**What the task asks:** Please report each line in the material below that includes "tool".

**Data section:**
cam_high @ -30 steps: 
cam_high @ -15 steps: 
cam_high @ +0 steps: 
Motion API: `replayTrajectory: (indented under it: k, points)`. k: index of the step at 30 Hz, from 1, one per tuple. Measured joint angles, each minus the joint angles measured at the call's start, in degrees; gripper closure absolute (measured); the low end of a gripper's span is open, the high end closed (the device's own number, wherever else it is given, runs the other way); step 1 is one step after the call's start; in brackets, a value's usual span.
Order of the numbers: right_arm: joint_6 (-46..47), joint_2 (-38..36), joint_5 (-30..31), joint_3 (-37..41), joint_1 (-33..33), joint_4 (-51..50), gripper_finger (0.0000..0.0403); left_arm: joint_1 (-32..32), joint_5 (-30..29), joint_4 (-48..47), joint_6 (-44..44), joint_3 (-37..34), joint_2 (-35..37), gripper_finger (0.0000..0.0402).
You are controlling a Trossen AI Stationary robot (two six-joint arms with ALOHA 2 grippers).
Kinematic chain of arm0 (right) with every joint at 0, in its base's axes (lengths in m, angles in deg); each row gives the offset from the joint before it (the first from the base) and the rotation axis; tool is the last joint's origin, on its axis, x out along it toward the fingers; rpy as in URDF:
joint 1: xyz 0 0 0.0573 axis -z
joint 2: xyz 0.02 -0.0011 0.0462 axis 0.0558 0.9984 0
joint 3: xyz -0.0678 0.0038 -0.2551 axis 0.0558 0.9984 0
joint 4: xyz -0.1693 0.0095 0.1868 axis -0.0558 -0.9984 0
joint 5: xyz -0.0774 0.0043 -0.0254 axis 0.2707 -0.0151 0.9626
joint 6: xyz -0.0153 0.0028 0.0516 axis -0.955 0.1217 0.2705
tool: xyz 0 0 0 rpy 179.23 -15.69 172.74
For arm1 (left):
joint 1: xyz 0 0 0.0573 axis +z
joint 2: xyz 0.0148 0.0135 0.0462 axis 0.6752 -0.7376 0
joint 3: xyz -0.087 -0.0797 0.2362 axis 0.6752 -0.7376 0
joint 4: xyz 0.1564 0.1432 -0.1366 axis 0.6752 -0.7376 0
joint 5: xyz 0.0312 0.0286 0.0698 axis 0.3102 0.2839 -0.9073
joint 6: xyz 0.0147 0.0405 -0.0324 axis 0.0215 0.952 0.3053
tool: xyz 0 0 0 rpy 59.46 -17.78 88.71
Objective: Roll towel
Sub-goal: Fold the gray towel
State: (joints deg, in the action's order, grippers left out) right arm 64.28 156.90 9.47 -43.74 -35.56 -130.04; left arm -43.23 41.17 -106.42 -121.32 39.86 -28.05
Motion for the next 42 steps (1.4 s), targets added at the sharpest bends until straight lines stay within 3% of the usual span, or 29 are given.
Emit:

**Finished task:**
Kinematic chain of arm0 (right) with every joint at 0, in its base's axes (lengths in m, angles in deg); each row gives the offset from the joint before it (the first from the base) and the rotation axis; tool is the last joint's origin, on its axis, x out along it toward the fingers; rpy as in URDF:
tool: xyz 0 0 0 rpy 179.23 -15.69 172.74
tool: xyz 0 0 0 rpy 59.46 -17.78 88.71

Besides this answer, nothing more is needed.